Heading into the North American open, data points on both sides of the 49th parallel crossed the wires, which on balance lead to a slight “taper-on” feel for equities and other high-beta asset classes. The second estimate of third quarter GDP came in warmer than expected, printing at 3.6% vs. the median analyst estimate of 3.0% and much better than the preliminary reading of 2.8%. There is no doubt the headline reading is quite positive, although looking deeper into the numbers does provide a few red flags; personal consumption feel from the original estimate of 1.04% to 0.96%, while the vast majority of the upward revision to the headline came in the form of inventory build as stockpiling added 1.68% to GDP, up from 0.83% in the first estimate. An increase in inventories is not necessarily a foreshadowing of an epic demise, but in order for them to not act as a drag on GDP for Q4, consumer spending must pick up in order to soak up the excess supply of inventories.
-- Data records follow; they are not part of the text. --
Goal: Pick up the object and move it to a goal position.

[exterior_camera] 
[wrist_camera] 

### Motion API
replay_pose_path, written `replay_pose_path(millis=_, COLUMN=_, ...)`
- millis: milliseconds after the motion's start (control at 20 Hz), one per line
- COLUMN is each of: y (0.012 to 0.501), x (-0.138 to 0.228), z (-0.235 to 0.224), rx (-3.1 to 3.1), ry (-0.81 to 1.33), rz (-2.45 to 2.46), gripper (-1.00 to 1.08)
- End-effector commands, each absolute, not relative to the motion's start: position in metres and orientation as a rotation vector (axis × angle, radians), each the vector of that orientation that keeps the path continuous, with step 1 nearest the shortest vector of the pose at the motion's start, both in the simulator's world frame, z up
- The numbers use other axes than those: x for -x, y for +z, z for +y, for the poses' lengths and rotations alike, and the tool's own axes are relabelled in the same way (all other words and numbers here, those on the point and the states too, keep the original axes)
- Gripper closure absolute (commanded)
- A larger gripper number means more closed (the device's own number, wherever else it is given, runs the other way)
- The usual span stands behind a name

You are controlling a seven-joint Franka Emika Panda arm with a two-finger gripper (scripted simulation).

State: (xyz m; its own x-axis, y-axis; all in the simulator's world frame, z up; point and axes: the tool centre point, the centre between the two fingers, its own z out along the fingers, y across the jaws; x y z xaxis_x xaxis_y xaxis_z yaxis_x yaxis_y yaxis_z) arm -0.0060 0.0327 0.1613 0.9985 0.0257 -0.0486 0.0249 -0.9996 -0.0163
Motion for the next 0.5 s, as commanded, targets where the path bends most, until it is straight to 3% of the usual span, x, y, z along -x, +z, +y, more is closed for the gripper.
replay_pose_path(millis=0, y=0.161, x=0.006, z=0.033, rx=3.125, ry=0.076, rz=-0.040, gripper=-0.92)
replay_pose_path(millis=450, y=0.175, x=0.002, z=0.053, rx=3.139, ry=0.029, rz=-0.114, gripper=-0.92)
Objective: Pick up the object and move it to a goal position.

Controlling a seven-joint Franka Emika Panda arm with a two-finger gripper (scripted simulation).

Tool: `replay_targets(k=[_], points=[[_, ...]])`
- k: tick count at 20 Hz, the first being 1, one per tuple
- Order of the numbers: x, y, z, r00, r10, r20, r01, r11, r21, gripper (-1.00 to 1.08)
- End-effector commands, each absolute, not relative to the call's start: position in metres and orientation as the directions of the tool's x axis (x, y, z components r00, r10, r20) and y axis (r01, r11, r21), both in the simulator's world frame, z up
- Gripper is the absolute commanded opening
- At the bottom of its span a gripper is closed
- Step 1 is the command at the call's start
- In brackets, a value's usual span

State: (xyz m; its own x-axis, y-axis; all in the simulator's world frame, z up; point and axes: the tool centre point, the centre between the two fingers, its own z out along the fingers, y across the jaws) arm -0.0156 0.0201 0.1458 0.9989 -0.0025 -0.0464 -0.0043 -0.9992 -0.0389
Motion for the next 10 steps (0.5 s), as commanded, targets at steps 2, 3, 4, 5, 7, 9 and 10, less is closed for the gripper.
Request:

Also a positive for the American economy, jobless claims for the week ending November 24th dropped to 298k from the 321k registered the previous week, and adds to the constructive ADP employment report from yesterday. The brighter economic data from the US has buoyed the buck ahead of the opening bell, with the DXY increasing by 0.21% to 80.78 at the time of writing.
As a consequence of the relatively strong data points out of the US, the Loonie’s overnight strength is being threatened, with USDCAD working its way back into the high-1.06s. A better than expected building permit number for October that saw new permits increase by 7.4% during the month is helping the Loonie fight to hang on to the marginal gains, along with the positive price action we’re seeing in energy as WTI garners a slight bid tone above $97/barrel. North American equity futures have slipped from their earlier gains to foreshadow a slightly negative open, not all that fond of the better than expected jobless claims data and strong revision to Q3 GDP.
Looking ahead to tomorrow, the big events on the docket for the North American session will be the employment reports for the month of November in Canada and the US. The Canadian economy is forecast to add another 12k new jobs during the month of November, roughly in-line with the pace of job creation we’ve seen over the last two months. In addition, the unemployment rate is expected to remain steady from the previous month at 6.9%, the lowest level since December 2008. A larger than expected creation of jobs during last month would help the Loonie regain some of the ground its lost over the past week, although the bigger driver for USDCAD (unless there is a material deviation from analyst expectations in Canadian payrolls) will be the employment report out of the US.
As one of the major determining factors into what the Fed dictates as the right pace of asset purchases to support the American economy, the Non-Farm Payrolls report is the highlight of the week in terms of tier-one North American data. After the stronger than expected ADP report for November earlier in the week, and the upward revision for October that brings it closer to the NFP number of the same month, speculation has increased that the employment situation in November could be a tad firmer than analysts are expecting. Should the number top the median analyst estimate, watch for the USD to garner bids as talk of a potential taper in December gets ratcheted up. Alternatively, anything south of the 180k mark will most likely leave markets optimistic the FOMC will leave the pace of asset purchases unchanged until at least Janet Yellen takes over the reins, which will increase demand for high-beta currencies like the CAD and AUD.